*TRY IT*.
From the records below, transcribe exactly the lines that begin at the line with "black cable bundle?" and end at the line with "the green motherboard?", both included.
BEGIN
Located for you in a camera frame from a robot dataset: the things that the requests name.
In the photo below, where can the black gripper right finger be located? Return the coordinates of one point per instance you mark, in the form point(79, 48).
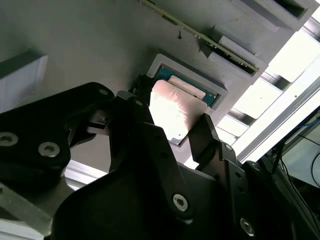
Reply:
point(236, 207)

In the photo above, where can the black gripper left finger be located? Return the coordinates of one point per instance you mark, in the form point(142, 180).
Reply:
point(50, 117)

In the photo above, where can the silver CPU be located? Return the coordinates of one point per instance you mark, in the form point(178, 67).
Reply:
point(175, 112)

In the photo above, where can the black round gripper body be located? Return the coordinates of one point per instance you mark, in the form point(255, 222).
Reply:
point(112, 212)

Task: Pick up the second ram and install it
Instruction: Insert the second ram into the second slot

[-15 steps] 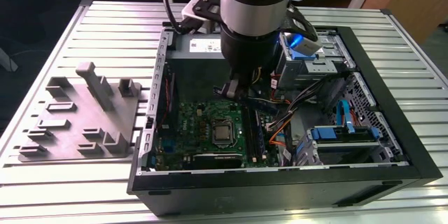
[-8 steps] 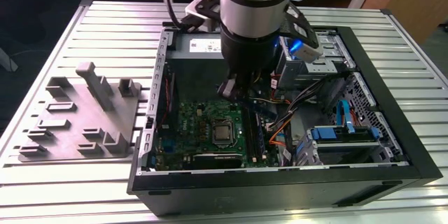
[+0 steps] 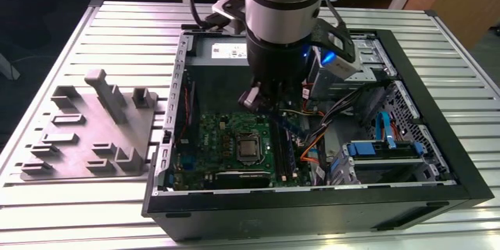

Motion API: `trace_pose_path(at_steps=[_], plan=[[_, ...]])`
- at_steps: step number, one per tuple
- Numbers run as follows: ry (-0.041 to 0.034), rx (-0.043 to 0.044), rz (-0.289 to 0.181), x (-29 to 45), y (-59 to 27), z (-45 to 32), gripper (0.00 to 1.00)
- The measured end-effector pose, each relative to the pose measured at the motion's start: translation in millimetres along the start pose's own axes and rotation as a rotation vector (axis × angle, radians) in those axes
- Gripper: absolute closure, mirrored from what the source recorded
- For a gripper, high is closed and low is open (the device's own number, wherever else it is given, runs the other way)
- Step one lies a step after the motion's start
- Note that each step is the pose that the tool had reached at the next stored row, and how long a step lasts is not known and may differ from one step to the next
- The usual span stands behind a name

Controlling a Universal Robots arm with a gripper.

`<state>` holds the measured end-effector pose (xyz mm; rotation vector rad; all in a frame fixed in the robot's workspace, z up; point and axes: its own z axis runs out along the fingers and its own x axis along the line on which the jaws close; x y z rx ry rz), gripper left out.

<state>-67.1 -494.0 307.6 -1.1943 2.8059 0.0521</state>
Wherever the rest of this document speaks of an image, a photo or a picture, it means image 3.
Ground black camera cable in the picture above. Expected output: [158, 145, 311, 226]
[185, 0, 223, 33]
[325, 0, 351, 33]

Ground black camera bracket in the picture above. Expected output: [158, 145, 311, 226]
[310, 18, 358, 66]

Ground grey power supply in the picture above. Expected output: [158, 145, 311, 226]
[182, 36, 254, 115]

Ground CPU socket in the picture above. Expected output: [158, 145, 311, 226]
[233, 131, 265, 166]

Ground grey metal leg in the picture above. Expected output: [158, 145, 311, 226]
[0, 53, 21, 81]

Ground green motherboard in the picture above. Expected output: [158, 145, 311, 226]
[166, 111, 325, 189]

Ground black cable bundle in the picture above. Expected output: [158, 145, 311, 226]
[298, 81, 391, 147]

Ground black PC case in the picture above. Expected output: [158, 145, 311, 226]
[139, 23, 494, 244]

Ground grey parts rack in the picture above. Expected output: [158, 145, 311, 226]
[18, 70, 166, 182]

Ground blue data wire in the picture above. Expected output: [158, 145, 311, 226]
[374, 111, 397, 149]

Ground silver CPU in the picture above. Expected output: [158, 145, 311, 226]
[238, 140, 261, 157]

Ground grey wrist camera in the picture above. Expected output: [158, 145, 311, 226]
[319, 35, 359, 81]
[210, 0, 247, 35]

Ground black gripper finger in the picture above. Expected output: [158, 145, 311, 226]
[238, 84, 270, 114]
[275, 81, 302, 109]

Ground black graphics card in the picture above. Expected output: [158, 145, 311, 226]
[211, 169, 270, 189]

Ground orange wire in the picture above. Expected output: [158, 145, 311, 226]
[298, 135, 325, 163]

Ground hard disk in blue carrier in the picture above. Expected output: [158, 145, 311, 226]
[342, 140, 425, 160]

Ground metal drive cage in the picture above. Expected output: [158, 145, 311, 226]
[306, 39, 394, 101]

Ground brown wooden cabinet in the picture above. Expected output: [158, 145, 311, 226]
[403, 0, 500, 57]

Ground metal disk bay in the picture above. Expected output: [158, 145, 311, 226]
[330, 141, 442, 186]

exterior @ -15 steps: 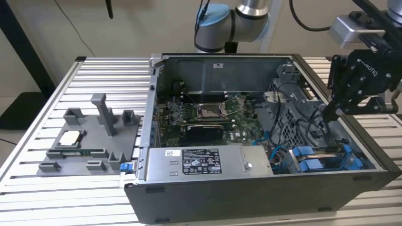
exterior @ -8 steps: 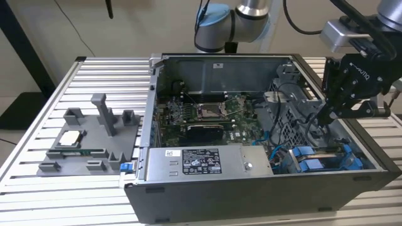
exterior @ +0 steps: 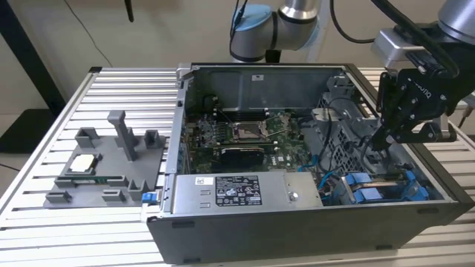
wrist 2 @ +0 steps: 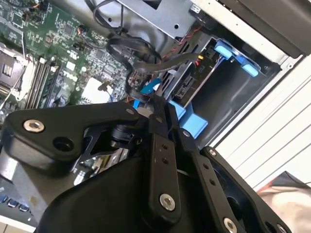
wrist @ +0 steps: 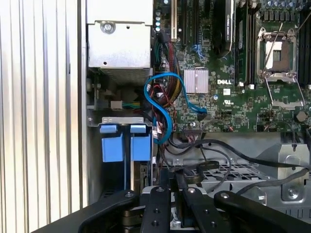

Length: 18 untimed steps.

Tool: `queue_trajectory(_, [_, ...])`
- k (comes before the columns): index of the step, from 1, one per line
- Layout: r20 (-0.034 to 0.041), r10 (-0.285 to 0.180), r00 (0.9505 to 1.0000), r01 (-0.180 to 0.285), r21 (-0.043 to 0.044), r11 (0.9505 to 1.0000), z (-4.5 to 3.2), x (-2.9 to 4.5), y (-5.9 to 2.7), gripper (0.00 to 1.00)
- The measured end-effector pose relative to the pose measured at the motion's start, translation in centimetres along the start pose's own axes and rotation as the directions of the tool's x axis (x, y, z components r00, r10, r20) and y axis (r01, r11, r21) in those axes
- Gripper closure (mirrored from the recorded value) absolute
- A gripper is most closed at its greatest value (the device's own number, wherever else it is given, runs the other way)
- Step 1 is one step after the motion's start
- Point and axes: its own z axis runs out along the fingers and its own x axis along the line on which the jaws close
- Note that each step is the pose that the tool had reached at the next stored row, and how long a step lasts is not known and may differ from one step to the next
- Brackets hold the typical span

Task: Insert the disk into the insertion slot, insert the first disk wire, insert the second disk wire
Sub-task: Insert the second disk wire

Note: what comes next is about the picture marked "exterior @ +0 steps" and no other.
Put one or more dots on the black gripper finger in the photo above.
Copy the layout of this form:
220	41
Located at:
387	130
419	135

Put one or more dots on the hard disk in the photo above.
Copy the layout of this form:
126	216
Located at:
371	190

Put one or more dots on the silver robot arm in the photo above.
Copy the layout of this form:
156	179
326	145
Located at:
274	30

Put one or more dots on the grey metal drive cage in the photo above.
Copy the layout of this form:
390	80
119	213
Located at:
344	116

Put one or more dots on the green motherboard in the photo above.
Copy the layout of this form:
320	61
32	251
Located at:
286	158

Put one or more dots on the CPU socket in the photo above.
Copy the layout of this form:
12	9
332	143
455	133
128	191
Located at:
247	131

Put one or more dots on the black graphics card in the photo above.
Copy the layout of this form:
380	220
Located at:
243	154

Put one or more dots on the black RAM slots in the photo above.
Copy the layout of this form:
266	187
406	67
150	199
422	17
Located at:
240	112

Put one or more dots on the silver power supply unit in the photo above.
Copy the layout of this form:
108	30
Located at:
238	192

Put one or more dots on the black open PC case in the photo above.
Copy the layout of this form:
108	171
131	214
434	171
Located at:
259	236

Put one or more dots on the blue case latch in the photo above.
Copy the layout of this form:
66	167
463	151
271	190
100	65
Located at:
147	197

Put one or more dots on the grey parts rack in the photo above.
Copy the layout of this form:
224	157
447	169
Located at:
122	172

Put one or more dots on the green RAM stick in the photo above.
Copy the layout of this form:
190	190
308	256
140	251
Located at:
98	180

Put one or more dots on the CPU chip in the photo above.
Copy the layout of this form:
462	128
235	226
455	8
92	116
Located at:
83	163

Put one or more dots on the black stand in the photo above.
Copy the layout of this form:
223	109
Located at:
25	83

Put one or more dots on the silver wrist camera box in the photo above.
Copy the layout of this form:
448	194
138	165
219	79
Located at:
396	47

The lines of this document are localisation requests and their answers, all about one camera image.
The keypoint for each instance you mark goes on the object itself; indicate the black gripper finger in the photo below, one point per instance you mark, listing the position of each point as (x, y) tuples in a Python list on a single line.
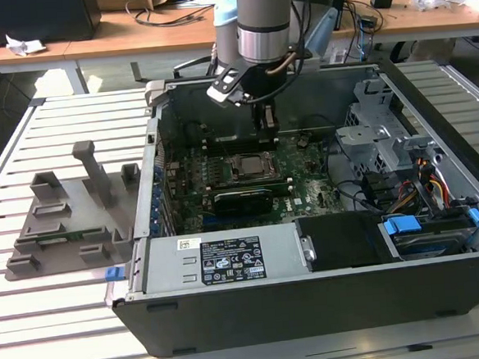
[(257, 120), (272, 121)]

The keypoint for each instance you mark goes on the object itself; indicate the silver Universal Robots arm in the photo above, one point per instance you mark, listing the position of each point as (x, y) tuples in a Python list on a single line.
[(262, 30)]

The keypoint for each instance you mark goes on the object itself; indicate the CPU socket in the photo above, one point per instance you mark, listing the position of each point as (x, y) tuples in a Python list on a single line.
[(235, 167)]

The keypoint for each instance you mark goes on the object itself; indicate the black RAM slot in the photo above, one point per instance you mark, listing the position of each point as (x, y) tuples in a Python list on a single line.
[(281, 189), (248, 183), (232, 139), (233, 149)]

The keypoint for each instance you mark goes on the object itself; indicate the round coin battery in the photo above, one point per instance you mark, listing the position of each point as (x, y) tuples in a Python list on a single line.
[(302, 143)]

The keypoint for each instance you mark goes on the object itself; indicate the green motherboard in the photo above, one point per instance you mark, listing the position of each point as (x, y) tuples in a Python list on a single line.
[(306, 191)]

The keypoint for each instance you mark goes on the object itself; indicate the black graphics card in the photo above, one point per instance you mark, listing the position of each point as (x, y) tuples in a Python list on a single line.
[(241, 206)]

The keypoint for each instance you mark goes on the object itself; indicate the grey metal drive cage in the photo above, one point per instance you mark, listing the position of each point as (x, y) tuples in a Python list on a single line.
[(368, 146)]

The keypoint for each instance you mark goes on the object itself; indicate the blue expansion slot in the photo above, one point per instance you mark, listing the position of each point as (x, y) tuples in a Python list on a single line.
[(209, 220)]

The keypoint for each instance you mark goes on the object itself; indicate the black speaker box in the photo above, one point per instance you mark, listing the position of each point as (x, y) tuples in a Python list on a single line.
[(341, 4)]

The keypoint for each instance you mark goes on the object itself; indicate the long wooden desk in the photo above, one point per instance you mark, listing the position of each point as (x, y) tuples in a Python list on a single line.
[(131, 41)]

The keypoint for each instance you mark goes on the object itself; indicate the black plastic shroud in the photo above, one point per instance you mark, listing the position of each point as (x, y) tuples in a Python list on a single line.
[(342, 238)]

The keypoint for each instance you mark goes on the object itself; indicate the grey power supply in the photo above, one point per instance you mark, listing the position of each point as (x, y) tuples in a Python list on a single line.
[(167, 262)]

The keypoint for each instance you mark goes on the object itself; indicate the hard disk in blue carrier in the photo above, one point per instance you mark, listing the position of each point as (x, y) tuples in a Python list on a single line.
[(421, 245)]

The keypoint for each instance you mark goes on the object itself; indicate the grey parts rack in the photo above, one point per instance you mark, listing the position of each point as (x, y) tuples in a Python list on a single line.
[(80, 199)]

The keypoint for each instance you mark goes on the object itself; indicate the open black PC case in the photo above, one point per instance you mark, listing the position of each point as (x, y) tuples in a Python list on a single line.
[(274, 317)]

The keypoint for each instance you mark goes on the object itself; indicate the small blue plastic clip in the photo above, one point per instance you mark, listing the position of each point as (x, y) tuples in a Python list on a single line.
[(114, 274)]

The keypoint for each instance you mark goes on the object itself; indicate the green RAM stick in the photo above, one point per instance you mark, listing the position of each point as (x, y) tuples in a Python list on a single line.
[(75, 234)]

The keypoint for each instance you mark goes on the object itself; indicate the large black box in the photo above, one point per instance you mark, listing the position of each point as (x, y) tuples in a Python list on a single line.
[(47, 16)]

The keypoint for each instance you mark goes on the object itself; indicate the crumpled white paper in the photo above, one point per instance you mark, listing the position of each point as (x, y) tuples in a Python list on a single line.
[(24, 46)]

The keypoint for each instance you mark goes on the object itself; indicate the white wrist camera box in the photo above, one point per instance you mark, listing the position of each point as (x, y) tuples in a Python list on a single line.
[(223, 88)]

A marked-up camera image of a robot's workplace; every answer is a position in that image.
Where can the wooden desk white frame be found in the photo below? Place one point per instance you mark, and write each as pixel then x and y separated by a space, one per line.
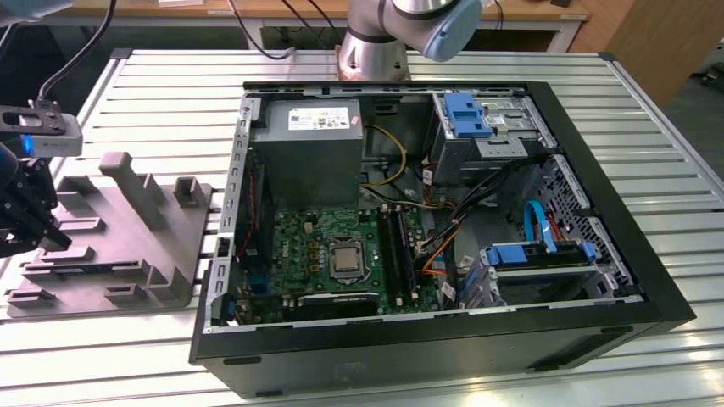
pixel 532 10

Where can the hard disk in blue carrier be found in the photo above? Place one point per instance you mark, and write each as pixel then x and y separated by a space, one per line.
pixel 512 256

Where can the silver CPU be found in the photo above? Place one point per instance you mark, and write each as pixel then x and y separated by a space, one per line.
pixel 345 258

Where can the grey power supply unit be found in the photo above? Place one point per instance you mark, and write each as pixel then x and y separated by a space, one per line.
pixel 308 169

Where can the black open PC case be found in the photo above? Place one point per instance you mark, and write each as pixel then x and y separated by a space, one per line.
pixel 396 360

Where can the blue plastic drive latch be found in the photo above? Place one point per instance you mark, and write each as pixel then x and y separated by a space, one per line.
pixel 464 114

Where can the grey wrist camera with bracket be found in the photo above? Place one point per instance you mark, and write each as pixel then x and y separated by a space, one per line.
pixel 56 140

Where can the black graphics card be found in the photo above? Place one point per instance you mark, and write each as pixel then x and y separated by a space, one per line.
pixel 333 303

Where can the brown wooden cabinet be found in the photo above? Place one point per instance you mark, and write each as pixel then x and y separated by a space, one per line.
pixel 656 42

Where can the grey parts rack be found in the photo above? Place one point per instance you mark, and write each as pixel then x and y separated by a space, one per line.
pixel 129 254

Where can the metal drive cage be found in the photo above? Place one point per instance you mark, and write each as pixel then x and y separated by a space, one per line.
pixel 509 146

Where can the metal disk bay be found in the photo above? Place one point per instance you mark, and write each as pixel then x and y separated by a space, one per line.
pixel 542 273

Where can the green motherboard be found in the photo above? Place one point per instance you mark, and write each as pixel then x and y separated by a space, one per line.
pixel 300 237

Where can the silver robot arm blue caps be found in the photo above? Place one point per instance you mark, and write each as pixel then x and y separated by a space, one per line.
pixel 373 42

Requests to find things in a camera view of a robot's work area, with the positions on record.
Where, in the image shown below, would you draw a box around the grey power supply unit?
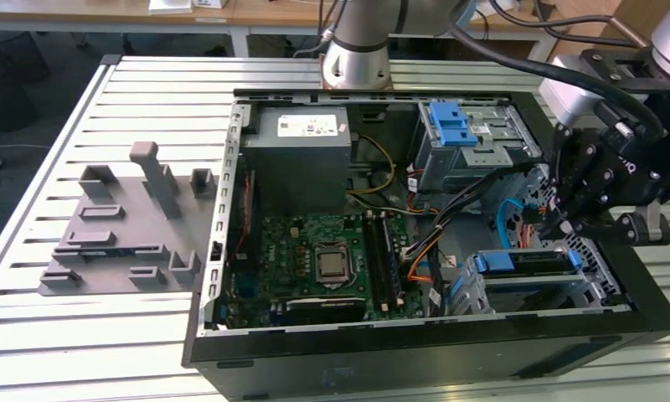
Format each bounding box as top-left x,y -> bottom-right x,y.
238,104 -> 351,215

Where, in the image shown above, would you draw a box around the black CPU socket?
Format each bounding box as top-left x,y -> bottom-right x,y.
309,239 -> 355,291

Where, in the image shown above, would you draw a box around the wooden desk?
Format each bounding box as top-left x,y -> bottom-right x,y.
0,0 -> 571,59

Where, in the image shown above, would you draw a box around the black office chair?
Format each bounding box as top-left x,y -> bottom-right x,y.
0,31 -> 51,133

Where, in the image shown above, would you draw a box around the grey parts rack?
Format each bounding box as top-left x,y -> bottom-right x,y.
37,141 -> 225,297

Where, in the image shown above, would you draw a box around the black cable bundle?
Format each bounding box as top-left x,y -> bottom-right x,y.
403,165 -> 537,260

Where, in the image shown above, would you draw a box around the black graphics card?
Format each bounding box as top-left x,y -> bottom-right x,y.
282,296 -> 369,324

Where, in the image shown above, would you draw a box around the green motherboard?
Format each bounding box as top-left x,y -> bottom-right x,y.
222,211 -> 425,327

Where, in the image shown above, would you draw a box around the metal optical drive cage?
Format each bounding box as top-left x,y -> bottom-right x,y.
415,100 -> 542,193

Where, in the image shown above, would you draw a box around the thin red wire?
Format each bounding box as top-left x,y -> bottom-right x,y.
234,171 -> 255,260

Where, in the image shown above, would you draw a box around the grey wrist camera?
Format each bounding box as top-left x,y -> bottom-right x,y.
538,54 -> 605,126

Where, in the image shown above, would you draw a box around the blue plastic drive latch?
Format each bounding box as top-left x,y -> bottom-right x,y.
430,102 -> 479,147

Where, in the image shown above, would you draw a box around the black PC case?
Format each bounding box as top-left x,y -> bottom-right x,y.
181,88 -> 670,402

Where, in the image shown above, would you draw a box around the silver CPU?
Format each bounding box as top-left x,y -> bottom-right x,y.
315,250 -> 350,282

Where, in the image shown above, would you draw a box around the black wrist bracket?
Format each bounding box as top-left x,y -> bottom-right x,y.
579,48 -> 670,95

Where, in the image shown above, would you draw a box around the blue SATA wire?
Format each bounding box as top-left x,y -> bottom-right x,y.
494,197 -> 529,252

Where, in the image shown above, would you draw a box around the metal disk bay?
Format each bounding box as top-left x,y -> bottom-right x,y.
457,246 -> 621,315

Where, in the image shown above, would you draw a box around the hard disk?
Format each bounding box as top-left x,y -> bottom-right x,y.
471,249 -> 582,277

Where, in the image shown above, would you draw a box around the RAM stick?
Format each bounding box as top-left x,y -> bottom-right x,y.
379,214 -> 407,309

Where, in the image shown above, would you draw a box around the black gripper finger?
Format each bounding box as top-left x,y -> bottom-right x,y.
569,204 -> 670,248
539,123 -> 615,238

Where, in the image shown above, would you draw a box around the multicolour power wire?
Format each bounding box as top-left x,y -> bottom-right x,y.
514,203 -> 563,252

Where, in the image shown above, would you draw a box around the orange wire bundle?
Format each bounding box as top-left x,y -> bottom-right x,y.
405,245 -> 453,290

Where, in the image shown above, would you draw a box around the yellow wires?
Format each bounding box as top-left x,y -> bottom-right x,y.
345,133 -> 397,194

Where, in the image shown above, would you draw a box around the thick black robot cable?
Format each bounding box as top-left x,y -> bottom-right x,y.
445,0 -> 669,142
END
*WRITTEN REPLY*.
Where, in the image shown above, would you draw a box around the black cable bundle?
Format each bounding box as top-left x,y -> bottom-right x,y.
403,165 -> 537,260

Where, in the image shown above, would you draw a box around the black graphics card?
Format each bounding box as top-left x,y -> bottom-right x,y.
282,296 -> 369,324

Where, in the image shown above, would you draw a box around the green motherboard?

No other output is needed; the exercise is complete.